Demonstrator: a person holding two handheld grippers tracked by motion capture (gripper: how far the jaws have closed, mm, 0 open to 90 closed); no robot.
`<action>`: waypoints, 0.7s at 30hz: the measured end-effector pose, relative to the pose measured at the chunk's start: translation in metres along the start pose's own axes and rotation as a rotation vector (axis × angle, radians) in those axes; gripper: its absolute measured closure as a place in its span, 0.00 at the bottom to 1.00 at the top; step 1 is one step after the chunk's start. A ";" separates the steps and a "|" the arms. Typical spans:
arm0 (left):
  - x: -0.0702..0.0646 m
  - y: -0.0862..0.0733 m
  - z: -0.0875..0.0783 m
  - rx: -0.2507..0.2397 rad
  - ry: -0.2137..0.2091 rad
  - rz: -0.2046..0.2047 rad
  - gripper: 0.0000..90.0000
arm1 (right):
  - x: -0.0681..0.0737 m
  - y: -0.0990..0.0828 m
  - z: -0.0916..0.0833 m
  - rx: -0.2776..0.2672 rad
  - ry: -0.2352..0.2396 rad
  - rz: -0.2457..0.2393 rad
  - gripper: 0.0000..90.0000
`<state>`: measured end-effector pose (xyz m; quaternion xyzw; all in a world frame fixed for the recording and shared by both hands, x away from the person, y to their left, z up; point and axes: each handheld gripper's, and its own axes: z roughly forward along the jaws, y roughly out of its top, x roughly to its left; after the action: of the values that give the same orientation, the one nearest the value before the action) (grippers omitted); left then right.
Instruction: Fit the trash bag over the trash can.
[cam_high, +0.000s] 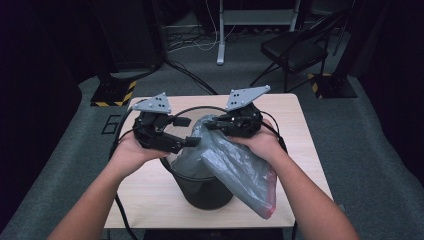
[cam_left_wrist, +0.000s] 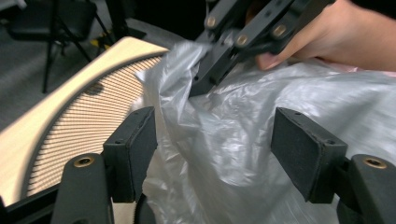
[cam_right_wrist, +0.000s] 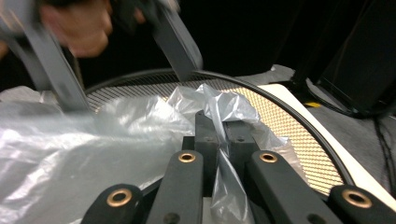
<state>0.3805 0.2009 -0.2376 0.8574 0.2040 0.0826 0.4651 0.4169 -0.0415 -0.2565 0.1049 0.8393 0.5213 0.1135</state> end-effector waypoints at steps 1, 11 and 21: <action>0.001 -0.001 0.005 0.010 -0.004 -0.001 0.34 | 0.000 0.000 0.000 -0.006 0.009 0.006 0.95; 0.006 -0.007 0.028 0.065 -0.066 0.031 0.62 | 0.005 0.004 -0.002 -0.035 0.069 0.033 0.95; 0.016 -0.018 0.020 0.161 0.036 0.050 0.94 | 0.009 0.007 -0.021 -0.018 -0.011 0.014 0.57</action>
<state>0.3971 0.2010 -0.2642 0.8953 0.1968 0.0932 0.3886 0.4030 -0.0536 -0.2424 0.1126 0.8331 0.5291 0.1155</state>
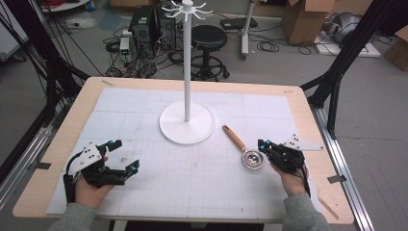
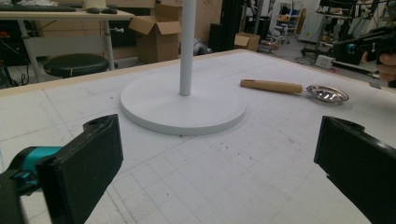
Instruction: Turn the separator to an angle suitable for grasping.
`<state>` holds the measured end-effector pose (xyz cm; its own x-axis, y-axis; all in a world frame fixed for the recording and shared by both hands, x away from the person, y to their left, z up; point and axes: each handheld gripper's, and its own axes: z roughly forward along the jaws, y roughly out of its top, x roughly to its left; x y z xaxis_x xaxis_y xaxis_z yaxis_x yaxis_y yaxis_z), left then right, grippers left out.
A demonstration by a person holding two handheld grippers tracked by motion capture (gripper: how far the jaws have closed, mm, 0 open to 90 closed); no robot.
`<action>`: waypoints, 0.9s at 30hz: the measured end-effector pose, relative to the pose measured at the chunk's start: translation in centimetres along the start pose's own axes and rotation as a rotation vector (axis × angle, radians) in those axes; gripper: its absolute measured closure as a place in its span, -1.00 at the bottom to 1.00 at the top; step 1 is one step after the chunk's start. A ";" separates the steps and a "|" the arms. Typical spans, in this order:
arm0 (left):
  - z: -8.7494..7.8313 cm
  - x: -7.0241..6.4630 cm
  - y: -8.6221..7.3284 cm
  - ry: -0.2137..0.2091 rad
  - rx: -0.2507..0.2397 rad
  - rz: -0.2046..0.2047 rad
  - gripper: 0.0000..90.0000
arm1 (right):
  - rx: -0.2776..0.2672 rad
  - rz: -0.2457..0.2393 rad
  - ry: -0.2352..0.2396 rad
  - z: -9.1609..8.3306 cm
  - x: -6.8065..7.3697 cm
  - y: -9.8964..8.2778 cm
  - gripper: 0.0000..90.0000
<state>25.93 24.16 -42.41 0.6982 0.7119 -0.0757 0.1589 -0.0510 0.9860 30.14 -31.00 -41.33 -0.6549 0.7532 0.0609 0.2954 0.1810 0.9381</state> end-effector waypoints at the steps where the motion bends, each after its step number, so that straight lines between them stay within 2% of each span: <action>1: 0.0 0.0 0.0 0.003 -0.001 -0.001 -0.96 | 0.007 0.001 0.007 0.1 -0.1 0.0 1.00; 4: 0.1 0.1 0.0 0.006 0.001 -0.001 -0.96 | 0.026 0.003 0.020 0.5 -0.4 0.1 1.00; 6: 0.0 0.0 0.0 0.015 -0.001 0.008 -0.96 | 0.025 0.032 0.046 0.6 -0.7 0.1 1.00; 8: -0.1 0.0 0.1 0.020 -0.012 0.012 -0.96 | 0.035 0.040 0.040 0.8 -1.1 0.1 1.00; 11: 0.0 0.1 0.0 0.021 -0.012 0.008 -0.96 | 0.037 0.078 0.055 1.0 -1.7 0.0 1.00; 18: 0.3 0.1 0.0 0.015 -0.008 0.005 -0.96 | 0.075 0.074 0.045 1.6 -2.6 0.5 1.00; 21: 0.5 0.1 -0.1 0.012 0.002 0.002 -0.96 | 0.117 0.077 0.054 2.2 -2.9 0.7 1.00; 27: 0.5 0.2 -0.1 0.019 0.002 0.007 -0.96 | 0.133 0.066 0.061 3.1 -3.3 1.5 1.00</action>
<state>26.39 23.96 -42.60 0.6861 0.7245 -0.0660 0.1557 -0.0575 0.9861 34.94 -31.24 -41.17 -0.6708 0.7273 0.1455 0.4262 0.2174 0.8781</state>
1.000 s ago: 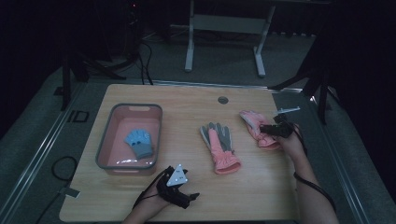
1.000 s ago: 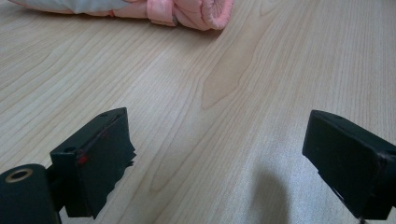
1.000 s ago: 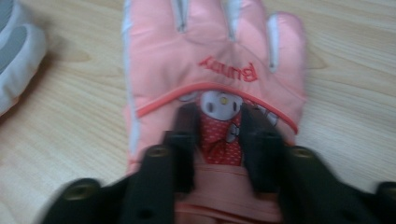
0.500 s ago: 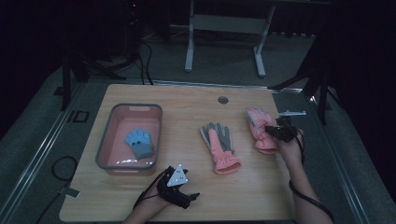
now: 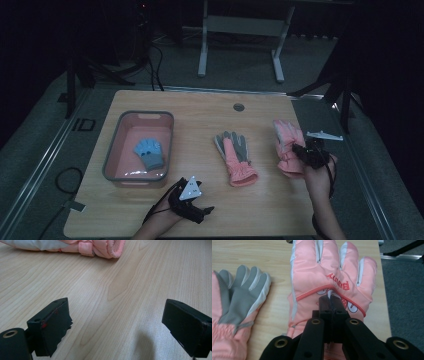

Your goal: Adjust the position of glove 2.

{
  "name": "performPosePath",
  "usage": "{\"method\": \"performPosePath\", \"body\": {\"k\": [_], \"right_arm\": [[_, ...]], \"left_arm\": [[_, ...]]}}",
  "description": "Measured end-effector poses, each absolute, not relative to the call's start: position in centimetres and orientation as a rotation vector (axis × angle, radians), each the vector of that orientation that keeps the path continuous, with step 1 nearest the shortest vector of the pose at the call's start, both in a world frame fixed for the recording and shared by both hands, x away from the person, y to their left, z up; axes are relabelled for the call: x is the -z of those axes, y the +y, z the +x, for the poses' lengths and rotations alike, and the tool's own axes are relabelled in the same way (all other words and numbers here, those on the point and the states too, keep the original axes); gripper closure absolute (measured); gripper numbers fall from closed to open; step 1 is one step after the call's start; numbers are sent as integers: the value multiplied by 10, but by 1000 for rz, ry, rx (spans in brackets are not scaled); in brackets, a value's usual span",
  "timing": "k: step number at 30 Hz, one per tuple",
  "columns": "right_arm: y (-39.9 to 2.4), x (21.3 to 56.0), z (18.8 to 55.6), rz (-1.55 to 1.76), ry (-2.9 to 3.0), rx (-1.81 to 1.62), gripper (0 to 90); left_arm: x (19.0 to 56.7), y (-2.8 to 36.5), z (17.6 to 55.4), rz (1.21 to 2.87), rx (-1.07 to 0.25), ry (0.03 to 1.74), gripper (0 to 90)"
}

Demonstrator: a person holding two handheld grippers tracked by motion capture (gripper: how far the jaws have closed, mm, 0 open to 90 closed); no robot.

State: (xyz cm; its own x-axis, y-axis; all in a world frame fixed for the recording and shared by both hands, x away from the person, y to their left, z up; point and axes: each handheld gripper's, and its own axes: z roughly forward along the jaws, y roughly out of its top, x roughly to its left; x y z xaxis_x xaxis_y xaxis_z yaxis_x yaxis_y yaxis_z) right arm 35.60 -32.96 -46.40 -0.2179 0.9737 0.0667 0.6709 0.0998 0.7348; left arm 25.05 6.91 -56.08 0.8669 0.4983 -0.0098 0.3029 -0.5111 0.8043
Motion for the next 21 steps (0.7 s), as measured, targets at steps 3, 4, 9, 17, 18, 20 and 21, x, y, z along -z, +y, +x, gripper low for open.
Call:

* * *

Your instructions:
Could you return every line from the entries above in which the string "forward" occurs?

Answer box:
`<state>`: measured end-effector pose (xyz m; quaternion xyzw; all in a world frame fixed for the recording and shared by both hands, x away from the person, y to their left, z up; point and axes: each handheld gripper's, and its own axes: z roughly forward along the jaws, y roughly out of its top, x roughly to its left; after the action: of the values that give the same orientation, the one nearest the value before the action) (grippers omitted); left then right.
`<state>` holds the measured end-effector pose (xyz cm; its own x-axis, y-axis; all in a world frame fixed for the recording and shared by both hands, x away from the person, y to their left, z up; point and axes: each handheld gripper's, and its own axes: z roughly forward along the jaws, y roughly out of its top, x roughly to its left; x y z xaxis_x xaxis_y xaxis_z yaxis_x yaxis_y yaxis_z), left then right, grippers left out.
State: (xyz cm; its own x-axis, y-axis; all in a world frame fixed for the recording and shared by both hands, x away from the person, y to their left, z up; point and axes: each handheld gripper's, and its own axes: z roughly forward along the jaws, y roughly out of its top, x roughly to its left; x y z xaxis_x xaxis_y xaxis_z yaxis_x yaxis_y yaxis_z) right arm 35.60 -32.96 -46.40 -0.2179 0.9737 0.0667 0.6709 0.0998 0.7348; left arm 25.05 6.91 -56.08 0.8669 0.4983 -0.0098 0.3029 -0.5111 0.8043

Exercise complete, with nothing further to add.